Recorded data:
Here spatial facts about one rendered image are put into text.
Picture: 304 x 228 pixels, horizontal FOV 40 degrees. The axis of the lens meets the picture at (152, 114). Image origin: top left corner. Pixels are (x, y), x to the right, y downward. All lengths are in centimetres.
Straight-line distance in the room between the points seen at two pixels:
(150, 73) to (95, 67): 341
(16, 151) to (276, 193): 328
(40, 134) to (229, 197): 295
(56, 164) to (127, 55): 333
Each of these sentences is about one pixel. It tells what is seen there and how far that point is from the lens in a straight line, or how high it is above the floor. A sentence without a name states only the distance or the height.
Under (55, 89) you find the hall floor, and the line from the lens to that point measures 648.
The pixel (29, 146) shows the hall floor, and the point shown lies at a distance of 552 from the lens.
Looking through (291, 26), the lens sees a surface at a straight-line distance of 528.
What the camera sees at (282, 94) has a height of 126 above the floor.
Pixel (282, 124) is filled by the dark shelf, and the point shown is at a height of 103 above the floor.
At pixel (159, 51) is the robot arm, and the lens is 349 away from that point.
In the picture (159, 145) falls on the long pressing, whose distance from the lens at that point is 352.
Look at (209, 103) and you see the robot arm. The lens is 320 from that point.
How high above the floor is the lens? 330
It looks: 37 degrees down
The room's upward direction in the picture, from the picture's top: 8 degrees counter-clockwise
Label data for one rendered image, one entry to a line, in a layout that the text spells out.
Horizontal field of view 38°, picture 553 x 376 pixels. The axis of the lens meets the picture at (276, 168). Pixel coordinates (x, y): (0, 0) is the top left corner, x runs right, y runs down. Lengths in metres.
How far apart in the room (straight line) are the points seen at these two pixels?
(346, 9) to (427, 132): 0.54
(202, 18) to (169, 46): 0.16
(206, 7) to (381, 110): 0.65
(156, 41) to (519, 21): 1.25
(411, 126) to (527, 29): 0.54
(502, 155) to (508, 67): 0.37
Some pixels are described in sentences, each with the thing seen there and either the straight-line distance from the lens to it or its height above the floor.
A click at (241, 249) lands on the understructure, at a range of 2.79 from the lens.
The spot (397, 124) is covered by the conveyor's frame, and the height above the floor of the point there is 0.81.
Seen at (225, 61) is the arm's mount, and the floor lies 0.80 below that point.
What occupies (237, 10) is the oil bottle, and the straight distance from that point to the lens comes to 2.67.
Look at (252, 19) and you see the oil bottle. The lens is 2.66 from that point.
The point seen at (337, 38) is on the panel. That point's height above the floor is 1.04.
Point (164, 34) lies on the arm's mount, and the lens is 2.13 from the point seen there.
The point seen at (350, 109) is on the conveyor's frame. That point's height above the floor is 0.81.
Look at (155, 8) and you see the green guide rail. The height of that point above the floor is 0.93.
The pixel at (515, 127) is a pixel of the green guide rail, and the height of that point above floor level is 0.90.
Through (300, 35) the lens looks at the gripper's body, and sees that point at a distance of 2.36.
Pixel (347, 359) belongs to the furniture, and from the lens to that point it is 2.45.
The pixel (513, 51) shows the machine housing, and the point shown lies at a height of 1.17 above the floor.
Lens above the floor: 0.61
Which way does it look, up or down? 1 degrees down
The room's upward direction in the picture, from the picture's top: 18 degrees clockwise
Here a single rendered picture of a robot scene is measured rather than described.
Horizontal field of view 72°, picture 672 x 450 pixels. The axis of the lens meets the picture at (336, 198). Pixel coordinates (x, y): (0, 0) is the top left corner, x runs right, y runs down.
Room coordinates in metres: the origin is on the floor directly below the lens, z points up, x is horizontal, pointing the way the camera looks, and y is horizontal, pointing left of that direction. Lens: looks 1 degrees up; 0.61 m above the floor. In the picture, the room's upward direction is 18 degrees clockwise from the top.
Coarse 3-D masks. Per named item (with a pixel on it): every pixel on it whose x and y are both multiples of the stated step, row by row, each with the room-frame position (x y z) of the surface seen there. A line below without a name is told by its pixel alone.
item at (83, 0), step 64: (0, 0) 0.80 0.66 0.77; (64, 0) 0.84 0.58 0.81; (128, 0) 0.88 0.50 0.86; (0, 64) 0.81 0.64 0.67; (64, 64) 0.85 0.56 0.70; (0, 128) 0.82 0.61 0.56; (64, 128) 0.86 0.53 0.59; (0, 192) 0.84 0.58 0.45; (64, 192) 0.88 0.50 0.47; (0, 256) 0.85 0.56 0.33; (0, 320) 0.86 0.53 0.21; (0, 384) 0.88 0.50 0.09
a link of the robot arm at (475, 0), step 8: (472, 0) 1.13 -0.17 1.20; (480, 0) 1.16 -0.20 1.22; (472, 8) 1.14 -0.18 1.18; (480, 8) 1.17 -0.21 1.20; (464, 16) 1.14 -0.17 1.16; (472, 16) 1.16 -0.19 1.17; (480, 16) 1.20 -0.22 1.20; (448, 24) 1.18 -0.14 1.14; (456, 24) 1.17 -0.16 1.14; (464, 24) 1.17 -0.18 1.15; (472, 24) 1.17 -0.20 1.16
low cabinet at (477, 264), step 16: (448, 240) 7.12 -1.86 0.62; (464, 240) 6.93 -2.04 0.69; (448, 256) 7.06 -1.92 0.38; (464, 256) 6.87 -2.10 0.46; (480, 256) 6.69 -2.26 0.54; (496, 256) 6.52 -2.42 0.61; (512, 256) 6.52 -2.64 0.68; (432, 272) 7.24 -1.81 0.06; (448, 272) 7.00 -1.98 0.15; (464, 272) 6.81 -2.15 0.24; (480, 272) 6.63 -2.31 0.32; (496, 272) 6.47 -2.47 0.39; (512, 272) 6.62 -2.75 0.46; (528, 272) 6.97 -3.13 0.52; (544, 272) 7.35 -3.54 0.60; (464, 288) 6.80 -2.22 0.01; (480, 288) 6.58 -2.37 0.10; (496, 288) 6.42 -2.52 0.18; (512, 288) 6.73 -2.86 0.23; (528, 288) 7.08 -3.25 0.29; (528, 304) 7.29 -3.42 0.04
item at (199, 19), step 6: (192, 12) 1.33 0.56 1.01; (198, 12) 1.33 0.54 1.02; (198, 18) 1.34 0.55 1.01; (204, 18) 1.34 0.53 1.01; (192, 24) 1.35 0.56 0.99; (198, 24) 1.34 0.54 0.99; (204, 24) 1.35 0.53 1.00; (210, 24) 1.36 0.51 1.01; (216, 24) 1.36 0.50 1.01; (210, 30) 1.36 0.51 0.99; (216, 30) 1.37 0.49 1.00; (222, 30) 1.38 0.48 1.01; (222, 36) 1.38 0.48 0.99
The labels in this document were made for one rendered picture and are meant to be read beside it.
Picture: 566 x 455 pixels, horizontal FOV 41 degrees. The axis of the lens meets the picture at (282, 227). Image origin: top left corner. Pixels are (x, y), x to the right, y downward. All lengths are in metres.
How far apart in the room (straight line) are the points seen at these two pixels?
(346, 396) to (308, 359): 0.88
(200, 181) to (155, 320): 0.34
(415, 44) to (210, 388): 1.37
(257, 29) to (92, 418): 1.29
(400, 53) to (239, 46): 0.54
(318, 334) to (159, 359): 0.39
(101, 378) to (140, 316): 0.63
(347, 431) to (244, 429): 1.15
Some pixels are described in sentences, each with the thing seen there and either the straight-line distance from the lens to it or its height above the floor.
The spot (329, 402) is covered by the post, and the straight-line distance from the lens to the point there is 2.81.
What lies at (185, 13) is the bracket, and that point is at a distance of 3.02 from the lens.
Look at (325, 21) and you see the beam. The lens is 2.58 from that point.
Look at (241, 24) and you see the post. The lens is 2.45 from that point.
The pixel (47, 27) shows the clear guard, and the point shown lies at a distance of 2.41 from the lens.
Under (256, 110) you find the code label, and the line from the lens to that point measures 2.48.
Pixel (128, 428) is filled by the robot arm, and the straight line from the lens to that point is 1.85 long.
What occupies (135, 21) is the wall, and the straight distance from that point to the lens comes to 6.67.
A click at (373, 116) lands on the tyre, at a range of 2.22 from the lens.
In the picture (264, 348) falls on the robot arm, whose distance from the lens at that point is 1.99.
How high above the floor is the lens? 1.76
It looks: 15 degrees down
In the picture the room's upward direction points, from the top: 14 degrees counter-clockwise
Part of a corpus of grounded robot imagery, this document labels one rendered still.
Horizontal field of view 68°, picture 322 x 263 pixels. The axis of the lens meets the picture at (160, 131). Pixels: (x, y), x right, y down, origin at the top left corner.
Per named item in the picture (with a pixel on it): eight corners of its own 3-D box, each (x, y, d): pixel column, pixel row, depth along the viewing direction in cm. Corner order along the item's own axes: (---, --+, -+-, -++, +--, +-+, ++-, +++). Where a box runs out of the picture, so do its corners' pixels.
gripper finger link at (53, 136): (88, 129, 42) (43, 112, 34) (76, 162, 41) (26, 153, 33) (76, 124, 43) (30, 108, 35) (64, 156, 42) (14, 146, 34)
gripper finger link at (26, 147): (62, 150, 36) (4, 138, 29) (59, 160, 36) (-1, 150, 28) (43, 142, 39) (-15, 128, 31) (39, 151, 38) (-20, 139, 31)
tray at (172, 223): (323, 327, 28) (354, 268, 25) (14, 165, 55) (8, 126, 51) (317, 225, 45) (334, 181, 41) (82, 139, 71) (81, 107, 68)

WORK TO COMPLETE:
Please copy the lines above from the line with "Picture: 566 x" up to and including the line with "Look at (241, 24)", exactly as written and with nothing else.

WRITTEN RESPONSE:
Picture: 566 x 455 pixels, horizontal FOV 41 degrees. The axis of the lens meets the picture at (282, 227). Image origin: top left corner. Pixels are (x, y), x to the right, y downward. All lengths are in metres.
How far apart in the room (straight line) are the points seen at these two pixels?
(346, 396) to (308, 359): 0.88
(200, 181) to (155, 320): 0.34
(415, 44) to (210, 388): 1.37
(257, 29) to (92, 418): 1.29
(400, 53) to (239, 46): 0.54
(318, 334) to (159, 359): 0.39
(101, 378) to (140, 316): 0.63
(347, 431) to (244, 429): 1.15
Some pixels are described in sentences, each with the thing seen there and either the straight-line distance from the lens to it or its height above the floor.
The spot (329, 402) is covered by the post, and the straight-line distance from the lens to the point there is 2.81.
What lies at (185, 13) is the bracket, and that point is at a distance of 3.02 from the lens.
Look at (325, 21) and you see the beam. The lens is 2.58 from that point.
Look at (241, 24) and you see the post. The lens is 2.45 from that point.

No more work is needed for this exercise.